What is your source for this?
Personal experience.
Ah. Opinion discarded
You sound a bit angry. I'm not even sure where to start...
Yes, react is unopinionated. No that's not the reason why people write bad react code. Bad developers write bad code in opinionated frameworks as well. React's component structure actually lends itself really well to apply basic SOLID principles.
The whole framework/library discussion is nonsensical. React is whatever Svelte and Angular and all the other frontend frameworks are. Some of those (like angular) just have a lot more gravy on top, which makes them opinionated and less suited for some use-cases.
You summed it up.
The difference between frameworks like Vue and libraries like React is the opinion factor. I've worked on Angular projects where people misused it like crazy. It's like using a Miter Saw to hammer in a nail.
The one thing I tell people when building out any kind of solution is less is more. Bad code is bad code.
Do you people realize how much boilerplate and nonsense exists in React. I am very experienced with the framework. I use it everyday at a very high level and I hate it. It's one of the most opinionated frameworks that exists right now ( for instance other frameworks don't require you to wrap everything in useMemo, useCallback etc). When it was first released I would have bought the library angle but not since hooks. It is now very much an opinionated framework. Web Components/vanilla JS imho are and the only truly unopinionated ways to build UIs.
Who said you have to wrap everything in useMemo and use callback? You don't have to, but you can if you want to.
If you have a ton of expensive computations happening on the frontend, then maybe you need to re-think how you're handling and perhaps where, as well. Memorizing data (at least in my experience) is usually warranted when you have a large amount of data that you don't want to re-calculate or apply.
I agree that going pure vanilla is as "unopinionated" as it gets, but that's because it's vanilla. :) React is an abstraction that will fire off max call stacks if you use a hook incorrectly, but it won't stop you from rendering 1000 rows all at once. Vue probably will.
Show me in the javascript spec where it describes ngIf. React is as pure as it gets... Its all basic javascript functions... I'm honestly not sure if you're serious or just trolling...
I must agree with the previous comment that React is extremely opinionated. Take hooks for example, it might just be plain JS functions, but they behave nothing like you'd expect in vanilla JS. Your hook must be prefixed with "use", and it can only be called in a component or other hook, and it must be side effect free and deterministic, and by the way, that JS code you are writing could be called an arbitrary amount of time by the engine and you have little to no control over that, in fact, in dev mode only we'll call it twice just because but not in the prod build. There's literally an official rules of React documentation describing how you must abide by React's way of doing things, that's as opinionated as it gets.

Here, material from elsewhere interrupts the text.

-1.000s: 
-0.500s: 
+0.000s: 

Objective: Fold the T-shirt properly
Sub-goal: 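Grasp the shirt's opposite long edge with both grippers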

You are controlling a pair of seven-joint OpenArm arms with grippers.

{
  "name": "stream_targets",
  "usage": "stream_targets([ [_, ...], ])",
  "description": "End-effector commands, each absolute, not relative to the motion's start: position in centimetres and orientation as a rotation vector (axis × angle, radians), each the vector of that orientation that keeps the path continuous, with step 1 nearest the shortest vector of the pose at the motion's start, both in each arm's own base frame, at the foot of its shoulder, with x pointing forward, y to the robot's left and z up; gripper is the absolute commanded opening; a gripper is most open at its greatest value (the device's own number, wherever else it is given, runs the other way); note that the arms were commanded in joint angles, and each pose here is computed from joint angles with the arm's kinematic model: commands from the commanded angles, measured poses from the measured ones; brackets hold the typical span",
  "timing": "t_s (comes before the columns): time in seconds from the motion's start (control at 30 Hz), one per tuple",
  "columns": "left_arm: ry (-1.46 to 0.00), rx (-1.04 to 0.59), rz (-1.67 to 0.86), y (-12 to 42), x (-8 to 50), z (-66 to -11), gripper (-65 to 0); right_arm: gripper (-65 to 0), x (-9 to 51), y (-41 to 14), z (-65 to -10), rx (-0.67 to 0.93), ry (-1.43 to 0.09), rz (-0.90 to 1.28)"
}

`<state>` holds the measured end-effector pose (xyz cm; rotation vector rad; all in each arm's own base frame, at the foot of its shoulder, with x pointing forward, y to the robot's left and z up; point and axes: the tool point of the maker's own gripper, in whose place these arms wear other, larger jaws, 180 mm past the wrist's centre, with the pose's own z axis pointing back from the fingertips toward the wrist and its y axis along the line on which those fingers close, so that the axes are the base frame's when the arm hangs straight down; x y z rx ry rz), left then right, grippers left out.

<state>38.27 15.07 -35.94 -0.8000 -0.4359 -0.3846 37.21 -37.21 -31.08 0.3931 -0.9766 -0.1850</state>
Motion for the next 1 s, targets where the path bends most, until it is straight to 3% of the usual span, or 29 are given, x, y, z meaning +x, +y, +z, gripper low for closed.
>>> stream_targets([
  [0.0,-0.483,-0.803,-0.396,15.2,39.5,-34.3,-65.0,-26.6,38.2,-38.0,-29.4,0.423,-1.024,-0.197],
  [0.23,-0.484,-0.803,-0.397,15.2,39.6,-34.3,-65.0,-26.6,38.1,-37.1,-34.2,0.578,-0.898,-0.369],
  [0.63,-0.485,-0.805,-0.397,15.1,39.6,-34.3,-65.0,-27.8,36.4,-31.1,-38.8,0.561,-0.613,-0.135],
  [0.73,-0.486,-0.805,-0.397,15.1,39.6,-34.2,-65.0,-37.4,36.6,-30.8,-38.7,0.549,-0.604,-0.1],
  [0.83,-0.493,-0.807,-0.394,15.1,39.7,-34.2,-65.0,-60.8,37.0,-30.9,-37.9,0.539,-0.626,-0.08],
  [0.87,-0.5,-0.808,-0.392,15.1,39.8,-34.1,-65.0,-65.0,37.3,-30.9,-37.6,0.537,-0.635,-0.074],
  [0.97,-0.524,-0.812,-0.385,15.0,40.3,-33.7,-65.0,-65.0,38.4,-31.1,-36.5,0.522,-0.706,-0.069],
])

Tldr: people are dumb and Facebook exists.
Try Svelte, believe me.
It's a compiler, not a framework 🤣
Because it came out early and was simpler than Angular which was it's main competitor at that time. For me though Solid is a better version of React, Svelte is elegant too.
Yeah that would be it. AngularJS was a leader, a first run at something, interesting but a bit crap. React was better than it at the time. There are better things now, but whether that matters is probably down to what you are building and who is using it.
I love the sarcasm, but I'm missing a few gags:
It's really because of this kind of useless, outdated article, which brings no real argument, which compares things in a childish way and wastes people's time that I've stopped coming to dev.to (sarcasm or not). 99.99% of the articles are of the same level and it's a shame. And yet I've been a React/React-native developer since 2016.